YOUR GOAL: Print out the data below. Do not alter a single line.

[[ DATA EXCERPT open ]]

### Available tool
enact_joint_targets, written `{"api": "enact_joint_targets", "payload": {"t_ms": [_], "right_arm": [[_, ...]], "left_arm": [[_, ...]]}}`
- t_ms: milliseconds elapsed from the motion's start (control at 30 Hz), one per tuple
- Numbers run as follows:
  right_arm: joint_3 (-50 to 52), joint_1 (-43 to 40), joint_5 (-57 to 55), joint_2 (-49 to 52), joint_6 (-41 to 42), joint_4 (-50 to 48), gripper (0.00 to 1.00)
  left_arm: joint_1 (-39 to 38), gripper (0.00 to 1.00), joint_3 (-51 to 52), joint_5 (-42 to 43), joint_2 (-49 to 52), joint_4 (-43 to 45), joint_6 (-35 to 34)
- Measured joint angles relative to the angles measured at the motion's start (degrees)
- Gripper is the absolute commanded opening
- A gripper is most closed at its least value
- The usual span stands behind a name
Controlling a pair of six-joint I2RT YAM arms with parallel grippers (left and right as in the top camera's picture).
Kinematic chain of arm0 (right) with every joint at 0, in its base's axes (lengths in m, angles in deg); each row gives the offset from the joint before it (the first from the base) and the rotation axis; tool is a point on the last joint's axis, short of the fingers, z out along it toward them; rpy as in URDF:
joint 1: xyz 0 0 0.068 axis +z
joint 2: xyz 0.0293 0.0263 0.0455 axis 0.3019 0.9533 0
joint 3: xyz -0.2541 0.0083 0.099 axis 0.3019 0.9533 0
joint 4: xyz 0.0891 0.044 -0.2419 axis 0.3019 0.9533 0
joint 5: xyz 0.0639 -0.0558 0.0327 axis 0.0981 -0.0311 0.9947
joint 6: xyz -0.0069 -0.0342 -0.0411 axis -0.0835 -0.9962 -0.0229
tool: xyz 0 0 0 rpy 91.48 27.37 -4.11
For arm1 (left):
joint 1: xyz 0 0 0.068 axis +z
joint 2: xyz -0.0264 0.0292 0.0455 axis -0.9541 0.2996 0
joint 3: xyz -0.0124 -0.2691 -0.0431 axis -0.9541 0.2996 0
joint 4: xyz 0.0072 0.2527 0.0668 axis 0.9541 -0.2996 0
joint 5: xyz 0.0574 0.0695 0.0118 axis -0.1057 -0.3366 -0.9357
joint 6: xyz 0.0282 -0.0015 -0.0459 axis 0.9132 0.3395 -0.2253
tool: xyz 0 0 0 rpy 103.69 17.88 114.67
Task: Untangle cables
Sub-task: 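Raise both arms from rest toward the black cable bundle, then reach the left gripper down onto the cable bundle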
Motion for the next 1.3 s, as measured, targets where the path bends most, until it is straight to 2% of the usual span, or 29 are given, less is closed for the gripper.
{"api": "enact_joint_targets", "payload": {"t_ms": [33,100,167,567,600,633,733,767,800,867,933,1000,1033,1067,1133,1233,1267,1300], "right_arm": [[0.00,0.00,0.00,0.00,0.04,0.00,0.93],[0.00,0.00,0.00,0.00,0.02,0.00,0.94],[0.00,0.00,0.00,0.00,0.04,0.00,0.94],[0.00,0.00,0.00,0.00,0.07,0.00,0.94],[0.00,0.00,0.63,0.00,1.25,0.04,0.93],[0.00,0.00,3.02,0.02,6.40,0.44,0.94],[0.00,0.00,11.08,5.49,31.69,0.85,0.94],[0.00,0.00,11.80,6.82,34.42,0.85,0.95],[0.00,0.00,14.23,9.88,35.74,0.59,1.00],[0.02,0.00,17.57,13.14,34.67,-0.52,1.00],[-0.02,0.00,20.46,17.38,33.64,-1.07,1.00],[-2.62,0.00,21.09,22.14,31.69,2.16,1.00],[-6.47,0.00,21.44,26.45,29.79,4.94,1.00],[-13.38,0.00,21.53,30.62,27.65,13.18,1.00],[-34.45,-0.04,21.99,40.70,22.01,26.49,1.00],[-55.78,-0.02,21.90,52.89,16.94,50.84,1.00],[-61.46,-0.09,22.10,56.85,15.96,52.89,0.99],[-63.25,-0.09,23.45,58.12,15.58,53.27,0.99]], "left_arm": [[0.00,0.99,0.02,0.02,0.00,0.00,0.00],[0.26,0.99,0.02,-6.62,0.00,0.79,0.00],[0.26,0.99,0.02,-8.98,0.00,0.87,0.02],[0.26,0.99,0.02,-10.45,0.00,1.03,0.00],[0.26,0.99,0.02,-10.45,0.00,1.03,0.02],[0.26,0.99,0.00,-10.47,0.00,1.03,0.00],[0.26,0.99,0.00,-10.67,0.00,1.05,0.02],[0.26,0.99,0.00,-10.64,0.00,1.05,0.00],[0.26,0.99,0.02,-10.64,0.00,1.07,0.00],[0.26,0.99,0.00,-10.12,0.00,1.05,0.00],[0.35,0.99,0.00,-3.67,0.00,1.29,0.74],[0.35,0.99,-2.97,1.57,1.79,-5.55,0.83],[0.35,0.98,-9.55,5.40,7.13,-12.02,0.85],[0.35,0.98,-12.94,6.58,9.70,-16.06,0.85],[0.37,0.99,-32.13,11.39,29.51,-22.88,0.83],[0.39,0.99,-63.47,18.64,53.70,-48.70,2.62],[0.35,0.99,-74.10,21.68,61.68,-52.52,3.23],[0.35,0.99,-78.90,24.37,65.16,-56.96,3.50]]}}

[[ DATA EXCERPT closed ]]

SOLUTION FOR THIS TASK:
### Available tool
enact_joint_targets, written `{"api": "enact_joint_targets", "payload": {"t_ms": [_], "right_arm": [[_, ...]], "left_arm": [[_, ...]]}}`
- t_ms: milliseconds elapsed from the motion's start (control at 30 Hz), one per tuple
- Numbers run as follows:
  right_arm: joint_3 (-50 to 52), joint_1 (-43 to 40), joint_5 (-57 to 55), joint_2 (-49 to 52), joint_6 (-41 to 42), joint_4 (-50 to 48), gripper (0.00 to 1.00)
  left_arm: joint_1 (-39 to 38), gripper (0.00 to 1.00), joint_3 (-51 to 52), joint_5 (-42 to 43), joint_2 (-49 to 52), joint_4 (-43 to 45), joint_6 (-35 to 34)
- Measured joint angles relative to the angles measured at the motion's start (degrees)
- Gripper is the absolute commanded opening
- A gripper is most closed at its least value
- The usual span stands behind a name
Controlling a pair of six-joint I2RT YAM arms with parallel grippers (left and right as in the top camera's picture).
Kinematic chain of arm0 (right) with every joint at 0, in its base's axes (lengths in m, angles in deg); each row gives the offset from the joint before it (the first from the base) and the rotation axis; tool is a point on the last joint's axis, short of the fingers, z out along it toward them; rpy as in URDF:
joint 1: xyz 0 0 0.068 axis +z
joint 2: xyz 0.0293 0.0263 0.0455 axis 0.3019 0.9533 0
joint 3: xyz -0.2541 0.0083 0.099 axis 0.3019 0.9533 0
joint 4: xyz 0.0891 0.044 -0.2419 axis 0.3019 0.9533 0
joint 5: xyz 0.0639 -0.0558 0.0327 axis 0.0981 -0.0311 0.9947
joint 6: xyz -0.0069 -0.0342 -0.0411 axis -0.0835 -0.9962 -0.0229
tool: xyz 0 0 0 rpy 91.48 27.37 -4.11
For arm1 (left):
joint 1: xyz 0 0 0.068 axis +z
joint 2: xyz -0.0264 0.0292 0.0455 axis -0.9541 0.2996 0
joint 3: xyz -0.0124 -0.2691 -0.0431 axis -0.9541 0.2996 0
joint 4: xyz 0.0072 0.2527 0.0668 axis 0.9541 -0.2996 0
joint 5: xyz 0.0574 0.0695 0.0118 axis -0.1057 -0.3366 -0.9357
joint 6: xyz 0.0282 -0.0015 -0.0459 axis 0.9132 0.3395 -0.2253
tool: xyz 0 0 0 rpy 103.69 17.88 114.67
Task: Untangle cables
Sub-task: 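Raise both arms from rest toward the black cable bundle, then reach the left gripper down onto the cable bundle
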Motion for the next 1.3 s, as measured, targets where the path bends most, until it is straight to 2% of the usual span, or 29 are given, less is closed for the gripper.
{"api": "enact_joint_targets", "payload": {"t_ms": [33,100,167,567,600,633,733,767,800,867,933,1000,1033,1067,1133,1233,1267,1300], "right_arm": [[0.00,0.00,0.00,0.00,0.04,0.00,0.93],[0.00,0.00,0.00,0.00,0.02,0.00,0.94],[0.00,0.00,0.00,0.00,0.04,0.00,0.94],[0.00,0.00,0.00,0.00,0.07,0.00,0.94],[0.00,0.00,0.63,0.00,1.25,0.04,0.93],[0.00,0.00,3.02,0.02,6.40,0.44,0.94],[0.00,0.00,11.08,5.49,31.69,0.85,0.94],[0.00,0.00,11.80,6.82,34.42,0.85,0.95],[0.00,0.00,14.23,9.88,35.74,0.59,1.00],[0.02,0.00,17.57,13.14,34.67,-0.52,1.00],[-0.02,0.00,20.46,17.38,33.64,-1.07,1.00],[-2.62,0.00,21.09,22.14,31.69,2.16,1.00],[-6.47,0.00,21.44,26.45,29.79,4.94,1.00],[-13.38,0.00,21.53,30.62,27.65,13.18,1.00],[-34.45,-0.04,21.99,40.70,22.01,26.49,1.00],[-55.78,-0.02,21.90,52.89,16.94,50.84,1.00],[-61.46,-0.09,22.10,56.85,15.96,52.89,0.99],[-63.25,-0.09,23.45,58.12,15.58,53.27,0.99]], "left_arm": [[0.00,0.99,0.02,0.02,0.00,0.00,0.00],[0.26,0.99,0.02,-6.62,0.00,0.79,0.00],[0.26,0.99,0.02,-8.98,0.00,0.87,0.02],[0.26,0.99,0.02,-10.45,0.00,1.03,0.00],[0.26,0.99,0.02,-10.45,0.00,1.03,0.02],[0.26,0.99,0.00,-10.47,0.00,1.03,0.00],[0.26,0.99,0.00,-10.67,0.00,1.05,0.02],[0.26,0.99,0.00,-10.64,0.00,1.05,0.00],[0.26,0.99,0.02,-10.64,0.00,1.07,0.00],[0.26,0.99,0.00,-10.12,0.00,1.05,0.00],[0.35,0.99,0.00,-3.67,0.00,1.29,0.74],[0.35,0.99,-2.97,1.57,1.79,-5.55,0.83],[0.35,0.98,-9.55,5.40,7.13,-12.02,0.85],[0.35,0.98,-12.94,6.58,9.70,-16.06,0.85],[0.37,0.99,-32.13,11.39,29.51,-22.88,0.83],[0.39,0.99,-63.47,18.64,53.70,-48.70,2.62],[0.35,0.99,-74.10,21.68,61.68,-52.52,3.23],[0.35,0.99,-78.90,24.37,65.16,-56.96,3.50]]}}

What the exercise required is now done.